Hello, Arun.
On Mon, Sep 29, 2014 at 09:40:50PM +0530, Arun KS wrote:
...
> The value of data is 0xffffffe0, which is basically the value after an
> INIT_WORK() or WORK_DATA_INIT().
> This can happen if a driver calls INIT_WORK on same struct work again
> after queuing it.
>
> From the above details of the work_struct shows that the work is
> queued from kernel/async.c. async_schedule dynamically allocates the
> work_struct and queues it to system_unbonded_wq. And possibility of
> calling INIT_WORK on same work is not there.
>
> After inspecting ramdump for async_entry structure in kernel/async.c
>
> crash> struct async_entry ed7cf140
> struct async_entry {
> domain_list = {
> next = 0xed7cf140,
> prev = 0xed7cf140
> },
> global_list = {
> next = 0xed7cf148,
> prev = 0xed7cf148
> },
> work = {
> data = {
> counter = 0xffffffe0
> },
> entry = {
> next = 0xed7cf154,
> prev = 0xed7cf154
> },
> func = 0xc0140ac4 <async_run_entry_fn>
> },
> cookie = 0x263e5,
> func = 0xc074dda0 <dapm_post_sequence_async>,
> data = 0xed48432c,
> domain = 0xe5457dec
> }
>
> the func points to dapm_post_sequence_async. and you can see the
> domain_list and global_list is empty. Which shows that the work has
> finished execution and there is no pending execution in async.
>
> But how come this struct work was with work queue data structures?

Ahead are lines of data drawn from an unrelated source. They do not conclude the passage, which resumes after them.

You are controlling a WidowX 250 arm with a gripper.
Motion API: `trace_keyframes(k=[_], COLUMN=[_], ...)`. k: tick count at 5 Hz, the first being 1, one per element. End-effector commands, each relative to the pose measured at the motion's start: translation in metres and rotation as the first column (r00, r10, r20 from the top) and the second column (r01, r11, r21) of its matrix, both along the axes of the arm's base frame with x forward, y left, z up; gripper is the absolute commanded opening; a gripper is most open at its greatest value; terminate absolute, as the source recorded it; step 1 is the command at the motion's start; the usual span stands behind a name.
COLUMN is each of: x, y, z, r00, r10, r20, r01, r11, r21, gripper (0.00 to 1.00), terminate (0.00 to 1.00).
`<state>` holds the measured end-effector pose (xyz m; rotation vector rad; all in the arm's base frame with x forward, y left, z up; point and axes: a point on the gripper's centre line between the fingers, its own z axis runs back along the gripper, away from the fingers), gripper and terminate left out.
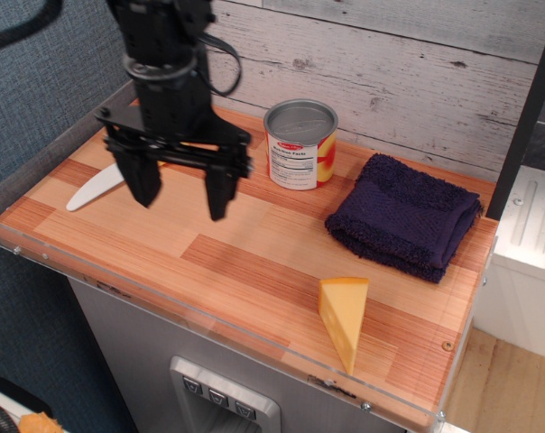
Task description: Place the cheese in front of the knife.
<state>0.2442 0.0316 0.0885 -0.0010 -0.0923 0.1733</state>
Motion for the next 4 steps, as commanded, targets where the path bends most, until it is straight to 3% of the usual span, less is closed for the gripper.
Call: trace_keyframes(k=[1, 2, 3, 4], x=[0.009, 0.010, 0.009, 0.011], y=[-0.063, -0.088, -0.098, -0.104], z=[0.005, -0.003, -0.011, -0.024], r00=[0.995, 0.993, 0.993, 0.994], r10=[-0.087, -0.116, -0.119, -0.107], r20=[0.050, 0.035, 0.021, 0.000], r01=[0.093, 0.119, 0.119, 0.107], r11=[0.987, 0.986, 0.992, 0.993], r21=[-0.129, -0.118, -0.032, -0.058], gripper=[1.00, 1.00, 1.00, 1.00], terminate=[0.00, 0.00, 0.00, 0.00])
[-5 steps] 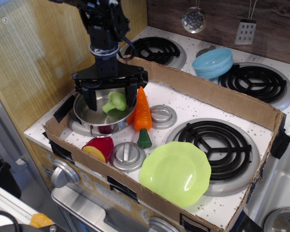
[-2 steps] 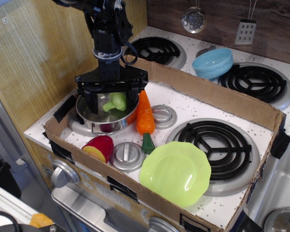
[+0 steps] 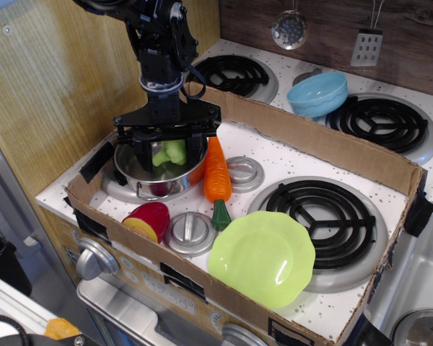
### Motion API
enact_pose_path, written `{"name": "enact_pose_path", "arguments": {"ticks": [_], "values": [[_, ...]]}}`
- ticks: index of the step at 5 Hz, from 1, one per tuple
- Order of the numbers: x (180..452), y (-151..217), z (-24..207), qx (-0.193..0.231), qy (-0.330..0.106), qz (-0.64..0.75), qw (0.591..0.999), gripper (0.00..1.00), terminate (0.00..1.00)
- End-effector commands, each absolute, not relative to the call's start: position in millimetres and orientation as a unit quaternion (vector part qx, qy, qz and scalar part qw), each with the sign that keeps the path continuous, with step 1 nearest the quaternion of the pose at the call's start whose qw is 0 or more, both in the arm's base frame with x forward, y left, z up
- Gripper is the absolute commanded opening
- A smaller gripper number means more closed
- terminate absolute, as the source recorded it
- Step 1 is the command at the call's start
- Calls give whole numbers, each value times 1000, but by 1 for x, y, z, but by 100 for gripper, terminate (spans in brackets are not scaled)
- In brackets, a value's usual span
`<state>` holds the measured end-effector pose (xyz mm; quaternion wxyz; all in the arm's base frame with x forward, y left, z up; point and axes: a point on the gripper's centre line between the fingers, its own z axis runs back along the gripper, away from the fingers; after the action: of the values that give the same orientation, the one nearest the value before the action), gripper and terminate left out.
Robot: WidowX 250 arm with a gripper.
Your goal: Take broccoli out of pan
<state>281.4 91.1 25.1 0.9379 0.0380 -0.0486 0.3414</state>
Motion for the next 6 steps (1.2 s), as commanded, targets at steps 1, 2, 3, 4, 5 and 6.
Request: {"name": "enact_pose_path", "arguments": {"ticks": [1,2,3,4,5,6], "values": [[283,94,51,80,-61,332,938,0,0],[288,88,91,102,-21,348,932,0,0],[295,63,125,103,-23,349,931,0,0],[296,15,138,77,-21,340,937,0,0],[296,-29,120,27,-34,354,934,0,0],[299,-59,93,-17,-21,353,935,0,0]]}}
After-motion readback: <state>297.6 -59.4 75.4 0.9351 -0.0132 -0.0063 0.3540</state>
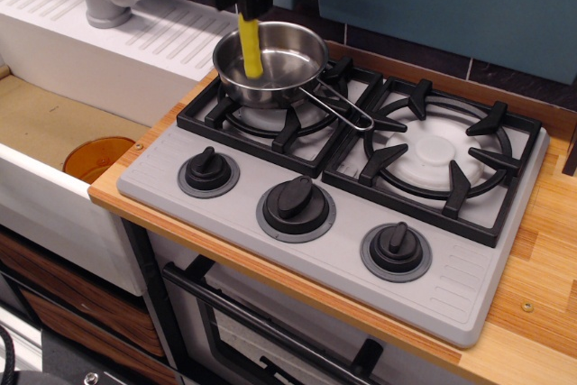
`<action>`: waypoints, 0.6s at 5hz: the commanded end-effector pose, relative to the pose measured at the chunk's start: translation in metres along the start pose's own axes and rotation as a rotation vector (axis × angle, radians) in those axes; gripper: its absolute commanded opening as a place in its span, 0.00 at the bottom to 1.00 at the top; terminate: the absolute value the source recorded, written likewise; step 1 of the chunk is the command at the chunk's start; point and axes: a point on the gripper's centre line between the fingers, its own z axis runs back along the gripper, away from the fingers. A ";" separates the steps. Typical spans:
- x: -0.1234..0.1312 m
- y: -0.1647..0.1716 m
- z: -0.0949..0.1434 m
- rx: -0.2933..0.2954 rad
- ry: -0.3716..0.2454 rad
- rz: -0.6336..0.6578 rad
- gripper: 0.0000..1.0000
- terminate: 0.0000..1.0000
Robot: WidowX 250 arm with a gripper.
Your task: Put pot or pan on stove and put fry in pot or pan
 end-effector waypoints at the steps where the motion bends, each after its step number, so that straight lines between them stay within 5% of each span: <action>1: -0.007 -0.021 0.043 0.078 -0.056 0.014 1.00 0.00; 3: -0.016 -0.031 0.051 0.092 -0.048 0.029 1.00 0.00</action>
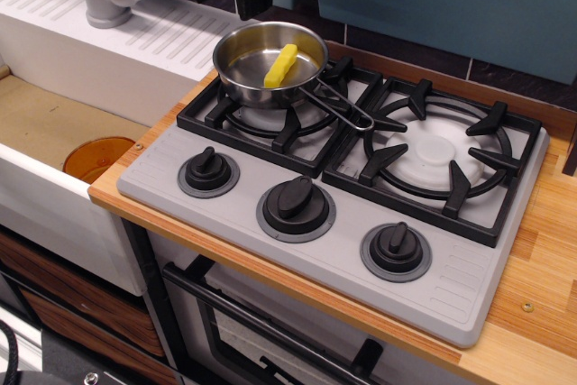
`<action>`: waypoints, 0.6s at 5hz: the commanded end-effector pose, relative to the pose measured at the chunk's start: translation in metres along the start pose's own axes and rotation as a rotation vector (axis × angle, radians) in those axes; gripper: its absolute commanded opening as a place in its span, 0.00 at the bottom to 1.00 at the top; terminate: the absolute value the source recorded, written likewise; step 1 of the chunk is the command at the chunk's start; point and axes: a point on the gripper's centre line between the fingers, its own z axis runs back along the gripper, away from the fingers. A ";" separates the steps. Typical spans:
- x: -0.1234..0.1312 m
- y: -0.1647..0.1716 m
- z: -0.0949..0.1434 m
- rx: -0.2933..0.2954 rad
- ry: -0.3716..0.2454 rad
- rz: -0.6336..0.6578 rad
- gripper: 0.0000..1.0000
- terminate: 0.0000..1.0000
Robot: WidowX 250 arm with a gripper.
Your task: Put pot or pan on stove and put fry in pot or pan
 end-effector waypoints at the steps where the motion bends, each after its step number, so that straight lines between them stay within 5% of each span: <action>1: 0.003 -0.011 0.027 0.045 -0.124 -0.007 1.00 0.00; 3: -0.009 -0.024 0.053 0.122 -0.129 0.032 1.00 0.00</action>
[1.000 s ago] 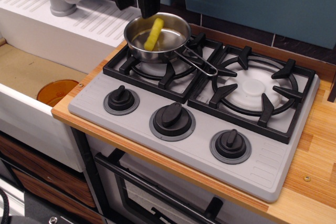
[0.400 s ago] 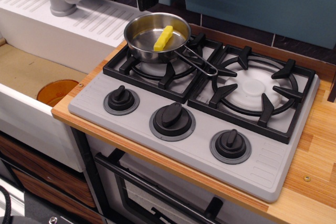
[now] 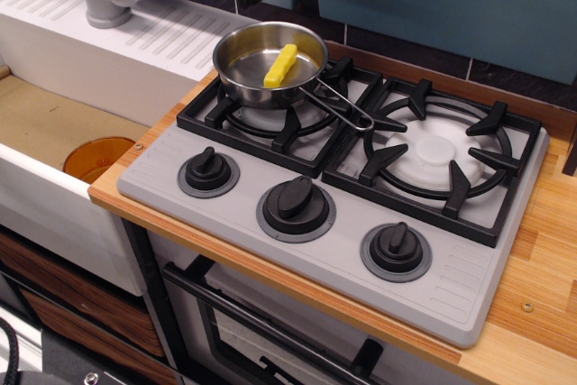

> Is there any corner case in work queue which can miss unlinking the
> struct_work from pool_workqueue after executing them?
I sure hope not. How reproducible is the issue? Can you try w/
CONFIG_DEBUG_OBJECTS_WORK enabled?
Thanks.
--
tejun
Hello Tejun,
On Mon, Oct 6, 2014 at 9:02 PM, Tejun Heo <[email protected]> wrote:
> Hello, Arun.
>
> On Mon, Sep 29, 2014 at 09:40:50PM +0530, Arun KS wrote:
> ...
>> The value of data is 0xffffffe0, which is basically the value after an
>> INIT_WORK() or WORK_DATA_INIT().
>> This can happen if a driver calls INIT_WORK on same struct work again
>> after queuing it.
>>
>> From the above details of the work_struct shows that the work is
>> queued from kernel/async.c. async_schedule dynamically allocates the
>> work_struct and queues it to system_unbonded_wq. And possibility of
>> calling INIT_WORK on same work is not there.
>>
>> After inspecting ramdump for async_entry structure in kernel/async.c
>>
>> crash> struct async_entry ed7cf140
>> struct async_entry {
>> domain_list = {
>> next = 0xed7cf140,
>> prev = 0xed7cf140
>> },
>> global_list = {
>> next = 0xed7cf148,
>> prev = 0xed7cf148
>> },
>> work = {
>> data = {
>> counter = 0xffffffe0
>> },
>> entry = {
>> next = 0xed7cf154,
>> prev = 0xed7cf154
>> },
>> func = 0xc0140ac4 <async_run_entry_fn>
>> },
>> cookie = 0x263e5,
>> func = 0xc074dda0 <dapm_post_sequence_async>,
>> data = 0xed48432c,
>> domain = 0xe5457dec
>> }
>>
>> the func points to dapm_post_sequence_async. and you can see the
>> domain_list and global_list is empty. Which shows that the work has
>> finished execution and there is no pending execution in async.
>>
>> But how come this struct work was with work queue data structures?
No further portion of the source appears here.